Because that’s exactly what capers are and do — they are the flower buds of a wild bush that lend serious flavor power to your cooking.

Our story starts several thousand years ago, when capers moved from simple would-be blossoms to culinary colossus.

That’s when the people of the Mediterranean realized that if they picked the buds of the caper bush before they opened, they could pickle them and use them to add a deliciously pungent flavor to their cooking.

And the pickling is key. Fresh caper buds are insanely bitter.

But once those buds have been dried in the sun and packed in brine, vinegar or dry salt (brining is the most common method today), the bitterness dissipates and the tender, green, pellet-shaped buds develop a deep salty, tangy flavor.

Most capers available in the U.S. are the sort found in Italy and southern France, where they are used to flavor sauces and seafood. Capers also grow in Spain, but the variety there tends to be larger and is consumed similar to olives.

Chances are good that you’ve had capers before. They are a standard ingredient in many Mediterranean seafood dishes (especially those involving tuna), and are a must-have for authentic puttanesca.

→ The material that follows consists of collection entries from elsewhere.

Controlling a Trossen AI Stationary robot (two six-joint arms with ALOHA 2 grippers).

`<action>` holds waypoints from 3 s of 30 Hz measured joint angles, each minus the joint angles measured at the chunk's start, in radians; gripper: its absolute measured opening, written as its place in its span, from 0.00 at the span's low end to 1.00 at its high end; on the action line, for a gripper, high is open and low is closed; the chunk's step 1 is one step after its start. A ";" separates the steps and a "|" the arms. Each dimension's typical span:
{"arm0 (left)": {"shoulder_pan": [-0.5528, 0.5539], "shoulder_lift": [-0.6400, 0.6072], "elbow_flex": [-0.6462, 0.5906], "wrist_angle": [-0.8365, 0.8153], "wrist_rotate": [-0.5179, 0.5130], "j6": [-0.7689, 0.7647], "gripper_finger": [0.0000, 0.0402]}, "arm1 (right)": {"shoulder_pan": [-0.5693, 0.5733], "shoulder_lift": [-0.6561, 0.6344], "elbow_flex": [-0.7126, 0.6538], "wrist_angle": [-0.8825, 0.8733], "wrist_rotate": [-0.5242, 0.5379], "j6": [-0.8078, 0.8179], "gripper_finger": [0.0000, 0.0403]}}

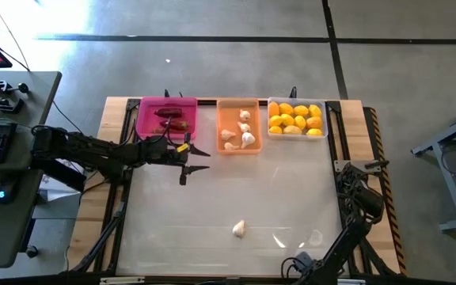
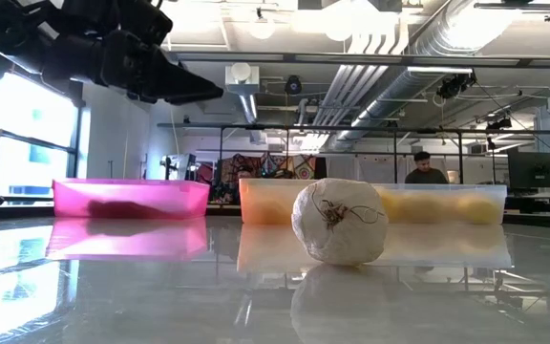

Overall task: Sort produce into baskets
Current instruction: Put the white garlic into the orange bin, then put the garlic into the orange bin

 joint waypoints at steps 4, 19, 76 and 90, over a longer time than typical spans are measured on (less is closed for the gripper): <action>0.000 0.000 0.000 -0.009 0.000 -0.008 0.44 | -0.010 0.000 0.053 -0.080 0.131 -0.022 0.00; -0.019 0.000 -0.102 0.106 0.001 -0.053 0.30 | -0.286 -0.006 0.069 -0.366 0.588 -0.595 0.00; -0.017 -0.143 -0.240 0.095 -0.072 -0.198 0.06 | -1.364 -0.054 0.073 0.309 0.618 -2.064 0.37; -0.017 -0.142 -0.240 0.067 -0.072 -0.162 0.06 | -0.947 -0.235 -0.069 0.298 0.763 -1.804 0.04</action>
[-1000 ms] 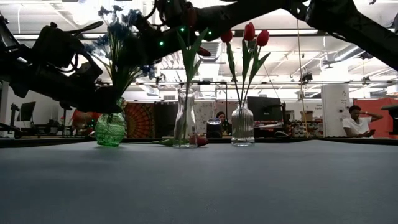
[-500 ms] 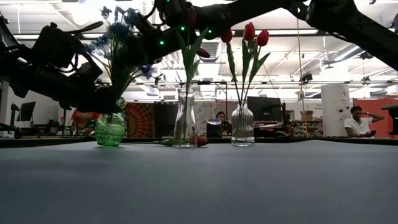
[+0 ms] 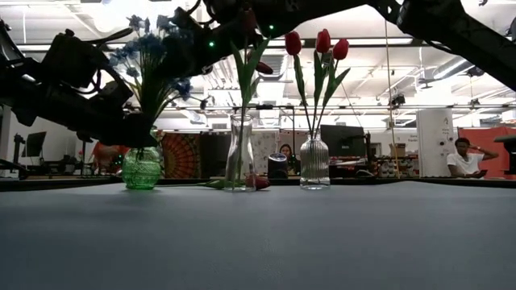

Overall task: Sort flowers into vase by color
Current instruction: Put the blue flowers into the green vase

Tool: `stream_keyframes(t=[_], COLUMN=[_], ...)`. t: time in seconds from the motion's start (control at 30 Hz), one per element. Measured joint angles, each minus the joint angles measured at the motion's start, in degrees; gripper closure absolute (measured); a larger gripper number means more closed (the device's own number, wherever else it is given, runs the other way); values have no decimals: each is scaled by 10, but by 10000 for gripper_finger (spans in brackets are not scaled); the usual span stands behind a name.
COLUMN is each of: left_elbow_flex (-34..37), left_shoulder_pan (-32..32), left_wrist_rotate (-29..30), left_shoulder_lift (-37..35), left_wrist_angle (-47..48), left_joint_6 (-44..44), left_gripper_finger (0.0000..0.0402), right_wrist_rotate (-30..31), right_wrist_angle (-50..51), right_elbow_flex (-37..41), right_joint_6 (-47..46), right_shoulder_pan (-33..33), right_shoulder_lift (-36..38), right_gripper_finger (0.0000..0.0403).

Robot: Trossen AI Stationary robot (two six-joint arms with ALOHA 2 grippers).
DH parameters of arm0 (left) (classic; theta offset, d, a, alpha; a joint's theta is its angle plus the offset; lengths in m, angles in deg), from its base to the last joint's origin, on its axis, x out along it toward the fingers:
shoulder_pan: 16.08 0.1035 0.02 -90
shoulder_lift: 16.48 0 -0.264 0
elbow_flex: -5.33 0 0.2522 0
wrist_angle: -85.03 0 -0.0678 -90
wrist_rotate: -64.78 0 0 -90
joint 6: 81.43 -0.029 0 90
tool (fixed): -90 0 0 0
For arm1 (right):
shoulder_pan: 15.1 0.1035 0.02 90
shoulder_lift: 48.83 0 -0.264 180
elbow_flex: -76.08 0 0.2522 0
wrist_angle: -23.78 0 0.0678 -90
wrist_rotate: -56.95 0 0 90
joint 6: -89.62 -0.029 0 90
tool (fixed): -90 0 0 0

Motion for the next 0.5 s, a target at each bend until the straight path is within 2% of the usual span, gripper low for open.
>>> stream_keyframes(t=[0.33,0.5], left_elbow_flex=[0,0], left_shoulder_pan=[0,-7], left_wrist_rotate=[15,17], left_shoulder_lift=[0,-6], left_wrist_angle=[18,49], left_joint_6=[1,31], left_gripper_finger=[143,138], right_wrist_rotate=[1,1], right_wrist_angle=[50,74], right_elbow_flex=[-34,-47], right_joint_6=[-9,-15], right_shoulder_pan=[1,1], right_shoulder_lift=[0,0], right_gripper_finger=[168,150])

When shopping for capers, head to the pickle or Italian section of the grocer, where you will find them in small jars. Most will be packed in brine, the best of which are the “nonpareils” from France.

Capers that are dry-packed in salt are prized for their intense flavor, but usually are found only in specialty shops. They also must be rinsed very well before using. Brine- or vinegar-packed capers also can be rinsed, but it isn’t essential.

If you happen to stumble upon something called caper berries, you’ve hit on a related but not identical ingredient. Caper berries are the fruit of the same bush. They are larger than capers, but can be pickled in the same way.

You also may sometimes find anchovies sold in tins wrapped around capers. These are especially delicious savory flavor bombs. Use them to doctor up homemade or purchased pasta sauce.

Capers generally are used as a flavor accent, a sort of finishing savory-salty bite for sauces, seafood, lamb and salads.

Just remember — they are intense, so a little goes a long way. Once opened the bottles can be refrigerated for months.